バングラデシュの新たな課題
シャプラニールは3年ごとに組織としての「中期ビジョン」をつくり、それに基づいていろいろな計画を立て、活動しています。現行の中期ビジョンは今年度で終わるので、その評価と、来年度からの3年間の新たな中期ビジョンづくりのための話し合いが今進んでいる最中。ダッカ事務所でもその一環として現地スタッフの意見を聞くべく、模造紙とカード、マジックなどを用意して、簡単なワークショップを行いました。
これまで実施してきた農村での活動、都市での子ども支援の活動などのほかに、今バングラデシュで取り組むべき課題にどんなことがある?ということを自由に出してもらいました。
複数のスタッフがあげたのは、「高齢者問題」。この課題をあげたスタッフのひとり、プログラム・オフィサーのサイフルが言うには、「バングラデシュもだんだん大家族制が崩れて、核家族化してきた。これは都市に限らず、農村もその傾向がある。この国は健康保険もないし、高齢者のための社会的なセキュリティ・ネットもないし、お年寄りを大事にしようという意識自体が薄れてきているから、これからこの問題はどんどん深刻になると思う」とのこと。
このテーマは実は現行の中期ビジョンにも注目するテーマとしてあがっていたけれど、あまり活動の中で触れることができなかった部分です。
「環境問題」をあげたのはプログラム・オフィサーのバリ。彼はもともと環境を壊さない持続的な農業のことがやりたくてNGOスタッフになったという人。環境問題といっても広いけど、とくに何に注目すべきだと思う?と聞いてみると、「水の汚染やバングラデシュで売られている食品に含まれる有害な添加物などについて、人々の意識を喚起すること」だそう。もうひとりのプログラム・オフィサー、ポリモールも口をそろえて、「アパ、数年前だったら有機農業でつくった野菜でも高かったら人は買わなかった。でもここ2~3年で、かなりダッカの人たちは健康志向が強くなっている。今なら高くても有機野菜を買う人はたくさんいると思う」とのこと。ふーむ、たくさん、てどれぐらいかなあ。そのうちダッカのスーパーにもそういう有機野菜コーナーができてくるかしら。

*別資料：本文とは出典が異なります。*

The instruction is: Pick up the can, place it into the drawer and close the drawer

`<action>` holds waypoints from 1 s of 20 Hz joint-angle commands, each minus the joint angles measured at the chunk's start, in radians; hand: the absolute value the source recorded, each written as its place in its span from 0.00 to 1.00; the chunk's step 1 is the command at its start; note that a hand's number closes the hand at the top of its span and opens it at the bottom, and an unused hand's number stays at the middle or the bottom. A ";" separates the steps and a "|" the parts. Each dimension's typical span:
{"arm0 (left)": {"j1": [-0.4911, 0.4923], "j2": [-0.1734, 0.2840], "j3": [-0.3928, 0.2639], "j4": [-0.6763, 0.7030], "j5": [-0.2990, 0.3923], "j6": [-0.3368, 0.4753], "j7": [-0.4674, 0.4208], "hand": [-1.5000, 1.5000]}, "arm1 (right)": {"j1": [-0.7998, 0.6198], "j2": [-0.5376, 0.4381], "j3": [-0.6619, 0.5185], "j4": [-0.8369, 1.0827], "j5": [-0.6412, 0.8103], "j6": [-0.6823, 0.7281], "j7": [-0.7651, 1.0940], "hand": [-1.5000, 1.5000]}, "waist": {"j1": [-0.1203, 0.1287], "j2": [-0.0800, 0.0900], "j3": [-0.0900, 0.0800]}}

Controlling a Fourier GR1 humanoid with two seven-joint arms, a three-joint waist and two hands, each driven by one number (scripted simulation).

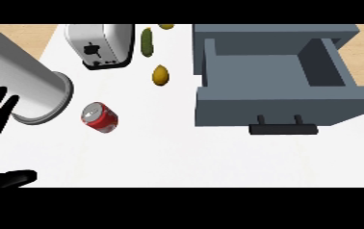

「若者にひろがる売買春の問題」をあげたのは今年入ったばかりの若い女性スタッフのイルシャト。「最近、いわゆるプロのセックスワーカー以外にも、普通の若者たちにも売買春に関わっている子たちがいる。大学の女子寮でも、ブローカーみたいなことをしている子がいて、学費に困った女の子などに、そういう仕事を内緒で手配している。その広がり方はかなり危険な勢い。若者たちはHIV/AIDSや性病について実際的な知識は何もないままそういうことをしている。正しい知識を伝えないと。」うーん、大学の女子寮でもそんなことが起こっているというのは認識外でびっくり。
こういった「新しい問題」としてあげられたものにシャプラニールとしてどんな風に取り組んでいけるのか、いけないのか、というのを現実問題として考えるのはこれからの話なのですが、どうもこういう「新しい問題」の形が日本の問題に似てきたなあ、ということを実感します。前からあったけれど目を向けられなかったものももちろんあるのでしょうけれど。
高齢者問題にしろ、環境問題にしろ、若者の売買春の問題にしろ、日本のNPOの経験をバングラデシュのNGOとシェアして一緒に考えていくようなことも今後できたらいいなあ、それこそ「市民による海外協力」の醍醐味なんじゃないかな、と個人的には思っています。
コメント
非常に有用な情報をありがとうございました。私は来月バングラに赴任が決まっている男性ですが、そちらの性病がどの程度広がっているのか知りたいのですが何か情報をお持ちでしたら教えて頂きたいです。宜しくお願いします。